▸ **Your assignment**
Pick out each line of the records that includes the string "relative", and copy it.

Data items
━━━━━━
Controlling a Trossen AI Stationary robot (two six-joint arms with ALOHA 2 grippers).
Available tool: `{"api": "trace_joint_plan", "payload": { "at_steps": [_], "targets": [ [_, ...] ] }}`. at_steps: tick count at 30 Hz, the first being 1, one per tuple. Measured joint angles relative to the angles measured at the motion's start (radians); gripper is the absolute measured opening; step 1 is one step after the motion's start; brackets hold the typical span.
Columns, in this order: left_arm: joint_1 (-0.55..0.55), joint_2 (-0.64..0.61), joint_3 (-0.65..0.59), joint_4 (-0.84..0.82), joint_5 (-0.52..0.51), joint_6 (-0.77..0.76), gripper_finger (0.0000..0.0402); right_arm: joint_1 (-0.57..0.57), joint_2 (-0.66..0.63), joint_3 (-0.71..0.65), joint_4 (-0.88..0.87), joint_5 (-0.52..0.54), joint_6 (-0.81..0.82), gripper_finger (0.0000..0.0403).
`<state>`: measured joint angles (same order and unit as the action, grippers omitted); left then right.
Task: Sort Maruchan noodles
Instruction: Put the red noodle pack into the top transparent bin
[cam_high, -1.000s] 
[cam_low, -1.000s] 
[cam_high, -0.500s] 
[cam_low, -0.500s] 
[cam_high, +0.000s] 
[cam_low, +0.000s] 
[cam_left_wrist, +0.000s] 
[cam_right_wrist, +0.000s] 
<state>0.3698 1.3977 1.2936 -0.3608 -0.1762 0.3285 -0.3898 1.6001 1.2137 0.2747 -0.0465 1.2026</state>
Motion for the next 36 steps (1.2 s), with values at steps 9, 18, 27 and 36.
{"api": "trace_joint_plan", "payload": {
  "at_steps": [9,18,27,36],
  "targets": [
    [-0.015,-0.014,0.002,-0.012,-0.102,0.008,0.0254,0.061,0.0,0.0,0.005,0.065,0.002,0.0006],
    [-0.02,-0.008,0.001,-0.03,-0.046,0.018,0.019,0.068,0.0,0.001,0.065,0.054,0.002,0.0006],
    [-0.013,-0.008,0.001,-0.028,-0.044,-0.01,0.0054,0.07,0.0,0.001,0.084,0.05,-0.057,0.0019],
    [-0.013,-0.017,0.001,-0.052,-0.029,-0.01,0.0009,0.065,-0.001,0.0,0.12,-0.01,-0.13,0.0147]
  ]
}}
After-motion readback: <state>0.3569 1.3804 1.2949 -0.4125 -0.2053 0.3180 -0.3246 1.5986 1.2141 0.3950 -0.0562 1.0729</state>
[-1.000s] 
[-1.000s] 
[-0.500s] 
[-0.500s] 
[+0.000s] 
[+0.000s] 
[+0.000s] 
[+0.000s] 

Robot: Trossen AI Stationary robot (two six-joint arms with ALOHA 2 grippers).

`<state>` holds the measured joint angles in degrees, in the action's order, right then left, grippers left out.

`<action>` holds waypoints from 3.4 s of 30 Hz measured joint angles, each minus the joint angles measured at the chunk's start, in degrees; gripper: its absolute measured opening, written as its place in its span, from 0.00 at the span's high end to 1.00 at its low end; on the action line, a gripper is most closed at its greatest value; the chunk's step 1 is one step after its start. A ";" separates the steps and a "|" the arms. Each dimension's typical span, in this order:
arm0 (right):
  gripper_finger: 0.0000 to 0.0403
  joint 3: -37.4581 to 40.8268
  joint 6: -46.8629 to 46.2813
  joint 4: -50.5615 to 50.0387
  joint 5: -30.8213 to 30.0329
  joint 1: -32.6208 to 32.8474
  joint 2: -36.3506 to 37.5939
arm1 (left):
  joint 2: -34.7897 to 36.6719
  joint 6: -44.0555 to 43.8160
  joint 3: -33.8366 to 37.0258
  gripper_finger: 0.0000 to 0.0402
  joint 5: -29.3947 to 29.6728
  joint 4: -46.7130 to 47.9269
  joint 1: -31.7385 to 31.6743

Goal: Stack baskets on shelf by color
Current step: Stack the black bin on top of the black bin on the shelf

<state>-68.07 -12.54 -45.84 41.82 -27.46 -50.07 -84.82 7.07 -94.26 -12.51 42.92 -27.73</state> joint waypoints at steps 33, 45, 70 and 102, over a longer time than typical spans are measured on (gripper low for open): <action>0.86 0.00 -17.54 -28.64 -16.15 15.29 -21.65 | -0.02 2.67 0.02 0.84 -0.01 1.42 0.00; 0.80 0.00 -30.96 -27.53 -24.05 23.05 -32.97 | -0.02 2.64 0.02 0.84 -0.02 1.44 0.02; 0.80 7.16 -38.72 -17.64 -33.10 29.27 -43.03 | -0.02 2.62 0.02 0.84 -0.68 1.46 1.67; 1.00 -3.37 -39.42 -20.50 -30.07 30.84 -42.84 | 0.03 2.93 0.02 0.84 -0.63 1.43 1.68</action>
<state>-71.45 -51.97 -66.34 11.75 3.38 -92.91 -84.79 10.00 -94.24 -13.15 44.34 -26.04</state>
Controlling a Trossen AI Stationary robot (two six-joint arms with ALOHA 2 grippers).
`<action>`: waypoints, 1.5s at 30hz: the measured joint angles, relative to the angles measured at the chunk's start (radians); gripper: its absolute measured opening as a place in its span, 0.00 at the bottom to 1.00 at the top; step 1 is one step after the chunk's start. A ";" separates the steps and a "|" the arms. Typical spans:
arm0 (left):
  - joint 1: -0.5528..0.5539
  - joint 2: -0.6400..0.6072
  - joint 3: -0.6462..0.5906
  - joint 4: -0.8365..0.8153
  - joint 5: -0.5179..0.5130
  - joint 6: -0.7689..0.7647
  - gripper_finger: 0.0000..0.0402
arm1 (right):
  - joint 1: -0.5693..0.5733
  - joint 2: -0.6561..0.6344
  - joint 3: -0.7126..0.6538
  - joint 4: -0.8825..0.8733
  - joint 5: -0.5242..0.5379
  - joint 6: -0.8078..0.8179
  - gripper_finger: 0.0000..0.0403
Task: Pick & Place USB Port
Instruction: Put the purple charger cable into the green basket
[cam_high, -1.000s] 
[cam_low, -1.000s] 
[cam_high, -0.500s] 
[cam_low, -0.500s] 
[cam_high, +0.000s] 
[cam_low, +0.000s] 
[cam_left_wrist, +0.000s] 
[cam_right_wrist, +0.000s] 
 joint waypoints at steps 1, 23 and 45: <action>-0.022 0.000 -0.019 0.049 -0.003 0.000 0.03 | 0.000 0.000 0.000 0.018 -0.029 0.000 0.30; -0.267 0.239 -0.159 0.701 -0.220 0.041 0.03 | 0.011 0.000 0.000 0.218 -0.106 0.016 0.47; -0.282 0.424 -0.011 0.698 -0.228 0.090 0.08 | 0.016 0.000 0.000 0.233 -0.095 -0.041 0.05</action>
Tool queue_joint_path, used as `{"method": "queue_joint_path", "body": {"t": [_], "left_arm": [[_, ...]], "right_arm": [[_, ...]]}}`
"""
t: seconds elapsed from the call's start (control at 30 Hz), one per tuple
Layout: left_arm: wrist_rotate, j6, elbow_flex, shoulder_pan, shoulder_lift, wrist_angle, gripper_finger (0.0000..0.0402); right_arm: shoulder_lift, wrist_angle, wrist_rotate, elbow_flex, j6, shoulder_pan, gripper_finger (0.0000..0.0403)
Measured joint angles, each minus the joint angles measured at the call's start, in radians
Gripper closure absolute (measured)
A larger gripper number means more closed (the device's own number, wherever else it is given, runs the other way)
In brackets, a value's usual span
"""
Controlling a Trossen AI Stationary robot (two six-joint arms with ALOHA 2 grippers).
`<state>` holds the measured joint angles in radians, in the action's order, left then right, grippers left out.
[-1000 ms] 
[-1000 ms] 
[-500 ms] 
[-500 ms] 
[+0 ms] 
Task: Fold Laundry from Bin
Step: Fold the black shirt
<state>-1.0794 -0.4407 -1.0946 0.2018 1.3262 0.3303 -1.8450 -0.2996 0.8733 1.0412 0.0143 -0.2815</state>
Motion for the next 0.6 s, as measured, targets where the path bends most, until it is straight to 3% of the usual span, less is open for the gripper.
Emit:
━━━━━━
▸ **Answer to the problem**
Available tool: `{"api": "trace_joint_plan", "payload": { "at_steps": [_], "targets": [ [_, ...] ] }}`. at_steps: tick count at 30 Hz, the first being 1, one per tuple. Measured joint angles relative to the angles measured at the motion's start (radians); gripper is the absolute measured opening; step 1 is one step after the motion's start; brackets hold the typical span.
`<action>`: waypoints, 1.5s at 30hz: the measured joint angles, relative to the angles measured at the chunk's start (radians); gripper: its absolute measured opening as a place in its span, 0.00 at the bottom to 1.00 at the top; step 1 is one step after the chunk's start. A ";" separates the steps and a "|" the arms. Typical spans:

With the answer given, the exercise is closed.